Attention of all people
invited to the bronze plaque on the wall of
each hospital near the entrance and on the
door of each endowed room. The names
of all the donors or of those in whose
memory the gifts were made are listed here.
These gifts are tax deductible, and the
donor's name is on this permanent honor
roll. Prominent in this list is the
Bryan Chamber of Commerce whose members were
responsible for collecting gifts totaling
$8,000 in 1956, to help in the purchase of
adjacent hospital ground for a building
site.
At the
time of the opening of the Bryan Hospital in
1936 and the incorporation of the two
hospitals in 1937, in order to start them in
business since they had no resources of
their own, I, as the sole owner, leased both
hospitals with their equipment to the
Corporation and underwrote all expenses for
a short time in return for a $200 monthly
rental for each hospital.
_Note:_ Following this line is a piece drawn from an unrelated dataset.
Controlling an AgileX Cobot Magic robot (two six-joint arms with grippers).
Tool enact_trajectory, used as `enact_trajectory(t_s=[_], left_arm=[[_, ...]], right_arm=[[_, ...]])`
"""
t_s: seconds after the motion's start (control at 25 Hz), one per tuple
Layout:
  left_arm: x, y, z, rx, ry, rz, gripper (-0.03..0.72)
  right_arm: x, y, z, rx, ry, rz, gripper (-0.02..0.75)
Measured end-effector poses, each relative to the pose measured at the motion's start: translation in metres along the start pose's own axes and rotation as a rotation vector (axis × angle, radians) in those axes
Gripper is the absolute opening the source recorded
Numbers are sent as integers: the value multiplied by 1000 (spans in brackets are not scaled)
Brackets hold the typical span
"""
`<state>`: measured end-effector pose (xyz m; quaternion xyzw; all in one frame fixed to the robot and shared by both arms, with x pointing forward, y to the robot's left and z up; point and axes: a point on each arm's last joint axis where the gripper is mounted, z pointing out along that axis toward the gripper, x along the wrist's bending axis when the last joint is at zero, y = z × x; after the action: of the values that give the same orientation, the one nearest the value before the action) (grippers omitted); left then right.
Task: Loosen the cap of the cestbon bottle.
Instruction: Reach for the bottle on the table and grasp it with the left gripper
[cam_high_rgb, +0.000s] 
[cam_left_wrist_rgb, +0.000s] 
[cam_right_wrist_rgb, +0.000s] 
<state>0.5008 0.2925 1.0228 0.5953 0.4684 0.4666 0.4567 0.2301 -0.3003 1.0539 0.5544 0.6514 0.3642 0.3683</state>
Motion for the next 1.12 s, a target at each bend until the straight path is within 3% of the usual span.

Within a
couple years the hospitals were
self-sustaining and building up substantial
savings. I discontinued receiving any
rent and finally in November 1959 sold the
Corporation all of my hospital buildings and
equipment for a total of $51,000. This
was not over 25% of the actual cost.
In January
of 1959 I made a gift of 5,000 shares of
United States Steel common stock to the
Corporation, worth $100 a share at the time,
unfortunately worth less than half that now.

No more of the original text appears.